375 RUGER

Vince2

Beginner
Jan 21, 2022
144
140
Given that Ruger has had their 375 out for a while I’m curious what you all think.

Ruger seems to try to get their name on a cartridge much like the big two brands. Never having fired one, although I’m friends with a guy that has two of them, I’m curious if this one will get Ruger on the map.

He’s a hand loader so finding ready made manufactured ammunition isn’t an issue. The performance, from what I’ve read and heard is on par with the H & H.

While I don’t think it will ever make the H & H obsolete I’m wondering if there will be enough sales to keep it around. Back when Winchester was introducing a cartridge a month it seems that only two of them have really stuck around. Anybody found any Super Short Magnum around before all this craziness hit?

So what do y’all think?

Vince
 

DrMike

Ballistician
Nov 8, 2006
34,811
959
I've worked up loads for the 375 Ruger. I was very favourably impressed with the cartridge. My experience with several of them was that it was easy to get accuracy with the cartridge. And it would definitely deliver a punch to whatever you wanted to hunt.
 

ScottinTN65

Beginner
Mar 15, 2022
62
64
Given that Ruger has had their 375 out for a while I’m curious what you all think.

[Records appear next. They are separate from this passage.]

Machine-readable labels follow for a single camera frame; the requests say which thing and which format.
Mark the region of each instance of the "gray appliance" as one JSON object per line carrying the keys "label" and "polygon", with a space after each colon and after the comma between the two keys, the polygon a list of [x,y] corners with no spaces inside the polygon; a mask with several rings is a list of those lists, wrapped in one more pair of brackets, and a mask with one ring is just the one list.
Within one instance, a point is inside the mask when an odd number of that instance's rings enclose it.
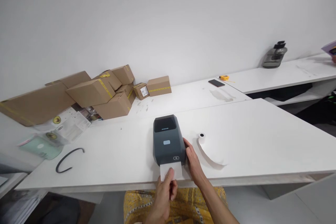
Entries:
{"label": "gray appliance", "polygon": [[176,116],[155,118],[153,124],[153,153],[158,165],[186,162],[186,147]]}

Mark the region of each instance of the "black phone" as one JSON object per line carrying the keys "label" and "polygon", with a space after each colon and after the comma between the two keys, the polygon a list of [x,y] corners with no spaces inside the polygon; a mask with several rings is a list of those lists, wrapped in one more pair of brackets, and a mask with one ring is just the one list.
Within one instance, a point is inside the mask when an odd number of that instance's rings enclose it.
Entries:
{"label": "black phone", "polygon": [[222,82],[219,82],[218,80],[209,80],[209,82],[212,84],[212,85],[215,85],[216,87],[220,87],[220,86],[225,86],[224,83]]}

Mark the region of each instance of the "blank white label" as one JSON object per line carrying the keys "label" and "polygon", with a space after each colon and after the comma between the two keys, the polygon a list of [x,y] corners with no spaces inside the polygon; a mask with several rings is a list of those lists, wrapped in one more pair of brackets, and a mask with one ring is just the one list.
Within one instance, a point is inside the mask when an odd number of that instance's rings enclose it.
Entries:
{"label": "blank white label", "polygon": [[173,168],[174,170],[174,178],[173,180],[181,180],[182,177],[182,164],[181,162],[175,162],[175,163],[168,163],[168,164],[162,164],[160,165],[160,176],[161,181],[163,182],[167,172],[169,171],[169,168]]}

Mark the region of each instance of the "hand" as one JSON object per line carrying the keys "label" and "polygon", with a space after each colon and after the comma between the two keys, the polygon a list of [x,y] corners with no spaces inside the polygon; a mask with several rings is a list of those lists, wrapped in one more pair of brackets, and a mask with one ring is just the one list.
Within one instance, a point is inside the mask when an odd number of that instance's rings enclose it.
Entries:
{"label": "hand", "polygon": [[205,181],[208,179],[203,173],[200,161],[198,160],[197,154],[193,148],[193,146],[188,142],[187,139],[183,138],[184,145],[186,147],[186,153],[188,156],[188,166],[190,169],[191,177],[194,183],[200,187]]}
{"label": "hand", "polygon": [[154,204],[149,211],[146,224],[165,223],[169,217],[169,203],[173,201],[177,194],[177,182],[174,178],[174,170],[170,168],[163,182],[161,176],[157,180]]}

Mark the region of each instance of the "white table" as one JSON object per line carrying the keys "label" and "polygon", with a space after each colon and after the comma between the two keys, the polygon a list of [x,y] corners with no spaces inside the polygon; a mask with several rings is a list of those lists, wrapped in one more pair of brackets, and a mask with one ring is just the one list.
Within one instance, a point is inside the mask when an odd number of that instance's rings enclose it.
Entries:
{"label": "white table", "polygon": [[[249,100],[175,113],[182,135],[194,146],[205,175],[214,185],[312,182],[309,174],[336,171],[336,139],[264,101]],[[155,117],[90,127],[74,144],[39,165],[16,189],[46,188],[58,193],[153,189],[160,175],[153,151]],[[209,162],[196,144],[204,132],[229,157],[221,167]],[[70,150],[74,152],[55,167]],[[180,187],[195,186],[183,169]]]}
{"label": "white table", "polygon": [[[153,189],[160,174],[152,155],[153,121],[166,114],[178,117],[183,136],[193,144],[214,186],[314,182],[336,171],[336,139],[277,108],[276,102],[251,100],[243,93],[314,82],[314,94],[321,98],[335,87],[335,78],[335,66],[321,55],[285,62],[277,69],[230,74],[236,83],[220,88],[208,83],[213,78],[173,86],[171,94],[136,99],[125,117],[94,122],[16,189],[44,188],[95,203],[105,191]],[[221,140],[215,146],[229,157],[227,166],[216,166],[203,155],[196,144],[199,132]],[[73,169],[57,174],[59,160],[78,147],[86,152],[74,152],[60,167]],[[178,184],[195,186],[188,169]]]}
{"label": "white table", "polygon": [[136,98],[127,116],[93,121],[91,127],[251,100],[228,84],[215,87],[208,82],[212,79],[224,83],[217,78],[210,78],[173,86],[169,94],[147,97],[144,100]]}
{"label": "white table", "polygon": [[336,87],[336,65],[329,54],[283,62],[278,68],[255,68],[229,74],[230,86],[251,94],[305,83],[313,83],[307,92],[287,101],[266,100],[274,105],[322,99]]}

Ruger seems to try to get their name on a cartridge much like the big two brands. Never having fired one, although I’m friends with a guy that has two of them, I’m curious if this one will get Ruger on the map.

He’s a hand loader so finding ready made manufactured ammunition isn’t an issue. The performance, from what I’ve read and heard is on par with the H & H.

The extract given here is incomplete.